Saturday’s Forum

James Joyner
About James Joyner
James Joyner is Professor and Department Head of Security Studies at Marine Corps University's Command and Staff College. He's a former Army officer and Desert Storm veteran. Views expressed here are his own. Follow James on Twitter @DrJJoyner.


  1. Kathy says:

    Bad week for aircraft and doors.

    Opening an exit door at an altitude of 200 meters is dangerous. Fortunately everyone, including the man who opened the door, were seated and had seatbelts on, and the plane was about to land. Had it been climbing, things would have been more difficult.

  2. CSK says:


    That happened to me once. The plane had taken off from Heathrow, and we were about a mile up, when one of the rear exit doors opened. The guy seated behind me leaped up and raced forward up the aisle to get help; I recall he was absolutely white-faced.

    Anyway, a flight attendant calmly strolled over and held the door shut (it opened inward) till the cabin pressure had reached a level to keep it closed.

    And we proceeded to Boston.

  3. CSK says:

    I never thought meteorologists would be the target of conspiracy theorists, but apparently they are:

  4. Sleeping Dog says:


    Shooting the messenger has been a thing since the first humans walked out of the Great Rift Valley.

  5. OzarkHillbilly says:

    @CSK: I’m not surprised. They have long been attacking climatologists.
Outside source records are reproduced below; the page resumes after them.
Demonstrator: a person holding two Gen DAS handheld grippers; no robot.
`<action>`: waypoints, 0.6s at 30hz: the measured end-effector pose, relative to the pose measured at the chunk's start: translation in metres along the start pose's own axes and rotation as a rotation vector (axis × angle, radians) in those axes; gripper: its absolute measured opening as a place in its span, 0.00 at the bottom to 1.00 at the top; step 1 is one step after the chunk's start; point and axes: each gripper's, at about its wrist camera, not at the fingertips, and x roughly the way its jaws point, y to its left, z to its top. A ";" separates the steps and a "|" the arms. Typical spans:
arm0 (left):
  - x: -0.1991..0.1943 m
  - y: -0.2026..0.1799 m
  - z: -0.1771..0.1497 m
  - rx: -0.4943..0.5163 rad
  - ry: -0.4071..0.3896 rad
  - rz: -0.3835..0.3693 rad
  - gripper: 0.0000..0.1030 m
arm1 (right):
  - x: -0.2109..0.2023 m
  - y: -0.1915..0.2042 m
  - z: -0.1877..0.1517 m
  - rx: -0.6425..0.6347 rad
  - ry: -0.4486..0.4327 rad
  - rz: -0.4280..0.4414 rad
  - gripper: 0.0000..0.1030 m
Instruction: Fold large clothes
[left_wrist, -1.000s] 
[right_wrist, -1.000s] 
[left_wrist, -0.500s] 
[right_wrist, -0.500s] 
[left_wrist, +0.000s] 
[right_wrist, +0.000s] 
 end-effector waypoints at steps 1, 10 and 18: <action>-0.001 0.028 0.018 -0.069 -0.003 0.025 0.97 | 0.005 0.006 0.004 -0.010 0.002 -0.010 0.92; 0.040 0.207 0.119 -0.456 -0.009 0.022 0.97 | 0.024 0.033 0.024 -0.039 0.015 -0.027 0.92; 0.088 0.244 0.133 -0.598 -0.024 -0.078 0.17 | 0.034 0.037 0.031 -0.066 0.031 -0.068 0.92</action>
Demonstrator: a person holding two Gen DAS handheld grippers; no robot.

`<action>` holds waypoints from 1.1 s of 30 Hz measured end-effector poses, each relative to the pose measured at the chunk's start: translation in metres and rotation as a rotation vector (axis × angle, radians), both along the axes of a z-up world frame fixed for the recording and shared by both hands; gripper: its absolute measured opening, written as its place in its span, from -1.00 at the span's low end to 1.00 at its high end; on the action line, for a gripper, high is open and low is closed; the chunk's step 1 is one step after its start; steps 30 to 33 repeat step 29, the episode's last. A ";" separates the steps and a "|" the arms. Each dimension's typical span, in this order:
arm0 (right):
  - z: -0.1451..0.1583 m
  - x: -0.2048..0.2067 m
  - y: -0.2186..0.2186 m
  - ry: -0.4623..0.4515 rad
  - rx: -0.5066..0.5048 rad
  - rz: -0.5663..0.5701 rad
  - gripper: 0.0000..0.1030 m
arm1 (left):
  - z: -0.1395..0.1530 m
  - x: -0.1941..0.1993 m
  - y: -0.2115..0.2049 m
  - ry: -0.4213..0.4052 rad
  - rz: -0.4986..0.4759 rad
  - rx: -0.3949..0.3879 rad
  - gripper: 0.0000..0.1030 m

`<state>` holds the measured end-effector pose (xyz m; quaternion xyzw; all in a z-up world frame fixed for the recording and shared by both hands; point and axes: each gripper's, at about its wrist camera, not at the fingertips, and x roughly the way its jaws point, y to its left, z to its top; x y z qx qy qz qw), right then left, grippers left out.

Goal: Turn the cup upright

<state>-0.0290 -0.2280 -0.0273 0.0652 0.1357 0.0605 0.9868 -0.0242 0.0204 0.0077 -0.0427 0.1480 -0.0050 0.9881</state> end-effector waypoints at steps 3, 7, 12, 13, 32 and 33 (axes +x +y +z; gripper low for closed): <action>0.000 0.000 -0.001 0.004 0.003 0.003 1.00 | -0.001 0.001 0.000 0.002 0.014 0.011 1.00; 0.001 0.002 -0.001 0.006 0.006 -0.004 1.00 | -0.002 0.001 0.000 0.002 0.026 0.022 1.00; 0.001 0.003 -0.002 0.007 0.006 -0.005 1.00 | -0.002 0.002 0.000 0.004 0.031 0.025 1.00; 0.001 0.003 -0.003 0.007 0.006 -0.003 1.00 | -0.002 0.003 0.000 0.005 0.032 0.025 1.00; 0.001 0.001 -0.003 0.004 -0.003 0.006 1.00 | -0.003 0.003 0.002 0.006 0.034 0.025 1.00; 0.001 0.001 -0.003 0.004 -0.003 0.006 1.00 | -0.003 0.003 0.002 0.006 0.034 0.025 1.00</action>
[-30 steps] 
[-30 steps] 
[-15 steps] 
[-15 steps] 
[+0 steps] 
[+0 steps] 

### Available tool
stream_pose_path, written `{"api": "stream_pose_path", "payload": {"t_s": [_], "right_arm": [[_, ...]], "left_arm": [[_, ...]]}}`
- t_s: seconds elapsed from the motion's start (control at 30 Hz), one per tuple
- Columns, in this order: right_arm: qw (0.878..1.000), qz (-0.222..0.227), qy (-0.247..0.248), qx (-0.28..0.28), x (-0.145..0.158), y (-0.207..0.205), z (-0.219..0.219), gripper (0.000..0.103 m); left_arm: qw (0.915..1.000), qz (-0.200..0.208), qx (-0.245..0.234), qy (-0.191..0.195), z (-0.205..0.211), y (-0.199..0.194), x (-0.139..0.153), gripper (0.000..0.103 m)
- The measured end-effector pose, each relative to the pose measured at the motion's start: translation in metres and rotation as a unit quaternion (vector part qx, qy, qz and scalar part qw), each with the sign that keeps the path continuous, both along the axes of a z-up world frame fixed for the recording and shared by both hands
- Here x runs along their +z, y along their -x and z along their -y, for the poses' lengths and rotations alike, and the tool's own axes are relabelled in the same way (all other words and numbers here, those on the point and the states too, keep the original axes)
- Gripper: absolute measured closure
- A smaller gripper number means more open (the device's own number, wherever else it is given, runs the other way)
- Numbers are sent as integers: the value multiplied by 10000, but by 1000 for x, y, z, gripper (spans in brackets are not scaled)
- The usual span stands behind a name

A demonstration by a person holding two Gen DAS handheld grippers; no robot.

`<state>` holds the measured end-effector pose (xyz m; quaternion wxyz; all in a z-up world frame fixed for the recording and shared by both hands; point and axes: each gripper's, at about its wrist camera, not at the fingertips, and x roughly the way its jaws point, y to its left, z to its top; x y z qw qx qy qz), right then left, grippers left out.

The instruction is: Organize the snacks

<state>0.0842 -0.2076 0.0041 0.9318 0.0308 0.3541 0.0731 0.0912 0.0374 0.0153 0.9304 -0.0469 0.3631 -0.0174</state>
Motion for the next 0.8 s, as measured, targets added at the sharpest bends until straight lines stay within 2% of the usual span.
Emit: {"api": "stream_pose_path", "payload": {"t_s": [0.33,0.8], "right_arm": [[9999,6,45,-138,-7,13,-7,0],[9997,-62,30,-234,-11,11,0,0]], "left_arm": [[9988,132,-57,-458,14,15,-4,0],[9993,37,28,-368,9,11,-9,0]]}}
Conservatives are waging a war on inconvenient science. Which is basically all science.

  6. CSK says:

    @Sleeping Dog: @OzarkHillbilly:

    Damn, I miss the thumbs-up button.

  7. CSK says:

    A fool and his money…

    I’m sure Trump knows about this, signed off on it, and is getting a cut.

  8. James Joyner says:

    @CSK: I’ve installed new plugin that’s highly rated and seems not to be interfering with the edit feature. Alas, while it’s showing up for the posts, it’s not showing up for the comments. I’ll have to play with it more.

  9. CSK says:

    @James Joyner:

    Thank you very much. We all appreciate your hard work on this site, which is probably keeping a lot of us sane.

  10. Kathy says:


    I remember.

    I asked about the slide and whether it deployed. See the second photo at the link, and you’ll notice the slide on the airbus deployed and was torn off. You can see the remnants below the door.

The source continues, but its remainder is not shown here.